Assigned task
Exact reproduction of the listing is required. Pictures are not reproduced.

::: Information supplied :::

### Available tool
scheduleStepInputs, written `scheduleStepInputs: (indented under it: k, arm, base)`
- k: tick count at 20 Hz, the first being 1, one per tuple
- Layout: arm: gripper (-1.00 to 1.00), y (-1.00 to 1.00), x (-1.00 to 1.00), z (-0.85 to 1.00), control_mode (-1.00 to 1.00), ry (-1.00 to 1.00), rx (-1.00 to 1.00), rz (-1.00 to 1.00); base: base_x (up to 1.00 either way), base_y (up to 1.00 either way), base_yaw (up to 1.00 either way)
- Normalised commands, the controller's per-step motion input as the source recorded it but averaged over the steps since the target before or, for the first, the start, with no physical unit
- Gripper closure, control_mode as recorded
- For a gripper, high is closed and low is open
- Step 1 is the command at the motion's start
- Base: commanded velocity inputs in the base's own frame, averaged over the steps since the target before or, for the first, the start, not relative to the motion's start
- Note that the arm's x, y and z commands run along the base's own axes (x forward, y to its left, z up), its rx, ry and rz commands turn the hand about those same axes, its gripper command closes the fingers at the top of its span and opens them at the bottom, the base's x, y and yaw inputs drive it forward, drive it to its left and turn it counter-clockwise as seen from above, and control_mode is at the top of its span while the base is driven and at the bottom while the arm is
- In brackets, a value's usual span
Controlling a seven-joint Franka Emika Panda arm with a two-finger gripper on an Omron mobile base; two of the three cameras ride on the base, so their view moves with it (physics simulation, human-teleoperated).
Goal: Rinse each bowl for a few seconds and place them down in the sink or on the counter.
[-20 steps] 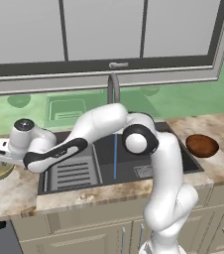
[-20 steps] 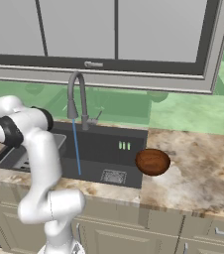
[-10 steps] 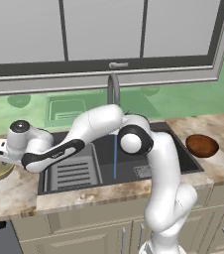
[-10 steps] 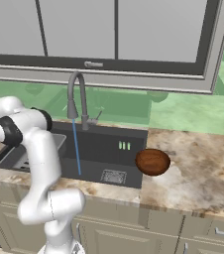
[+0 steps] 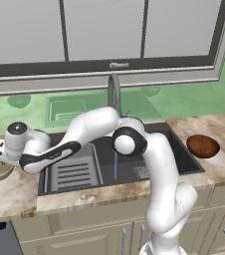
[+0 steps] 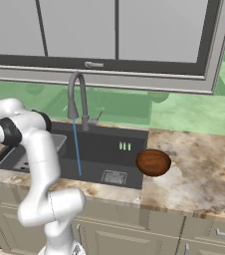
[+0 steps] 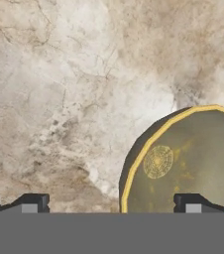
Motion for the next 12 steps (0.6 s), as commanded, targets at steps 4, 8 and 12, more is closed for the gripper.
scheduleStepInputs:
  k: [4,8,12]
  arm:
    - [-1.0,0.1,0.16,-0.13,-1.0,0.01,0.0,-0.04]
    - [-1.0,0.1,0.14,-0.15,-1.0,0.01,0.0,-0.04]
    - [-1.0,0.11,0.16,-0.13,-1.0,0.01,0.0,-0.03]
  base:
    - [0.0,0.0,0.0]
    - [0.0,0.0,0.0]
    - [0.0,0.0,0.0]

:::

Output of the task
### Available tool
scheduleStepInputs, written `scheduleStepInputs: (indented under it: k, arm, base)`
- k: tick count at 20 Hz, the first being 1, one per tuple
- Layout: arm: gripper (-1.00 to 1.00), y (-1.00 to 1.00), x (-1.00 to 1.00), z (-0.85 to 1.00), control_mode (-1.00 to 1.00), ry (-1.00 to 1.00), rx (-1.00 to 1.00), rz (-1.00 to 1.00); base: base_x (up to 1.00 either way), base_y (up to 1.00 either way), base_yaw (up to 1.00 either way)
- Normalised commands, the controller's per-step motion input as the source recorded it but averaged over the steps since the target before or, for the first, the start, with no physical unit
- Gripper closure, control_mode as recorded
- For a gripper, high is closed and low is open
- Step 1 is the command at the motion's start
- Base: commanded velocity inputs in the base's own frame, averaged over the steps since the target before or, for the first, the start, not relative to the motion's start
- Note that the arm's x, y and z commands run along the base's own axes (x forward, y to its left, z up), its rx, ry and rz commands turn the hand about those same axes, its gripper command closes the fingers at the top of its span and opens them at the bottom, the base's x, y and yaw inputs drive it forward, drive it to its left and turn it counter-clockwise as seen from above, and control_mode is at the top of its span while the base is driven and at the bottom while the arm is
- In brackets, a value's usual span
Controlling a seven-joint Franka Emika Panda arm with a two-finger gripper on an Omron mobile base; two of the three cameras ride on the base, so their view moves with it (physics simulation, human-teleoperated).
Goal: Rinse each bowl for a few seconds and place them down in the sink or on the counter.
[-20 steps] 
[-20 steps] 
[-10 steps] 
[-10 steps] 
[+0 steps] 
[+0 steps] 
[+0 steps] 
Motion for the next 12 steps (0.6 s), as commanded, targets at steps 4, 8 and 12, more is closed for the gripper.
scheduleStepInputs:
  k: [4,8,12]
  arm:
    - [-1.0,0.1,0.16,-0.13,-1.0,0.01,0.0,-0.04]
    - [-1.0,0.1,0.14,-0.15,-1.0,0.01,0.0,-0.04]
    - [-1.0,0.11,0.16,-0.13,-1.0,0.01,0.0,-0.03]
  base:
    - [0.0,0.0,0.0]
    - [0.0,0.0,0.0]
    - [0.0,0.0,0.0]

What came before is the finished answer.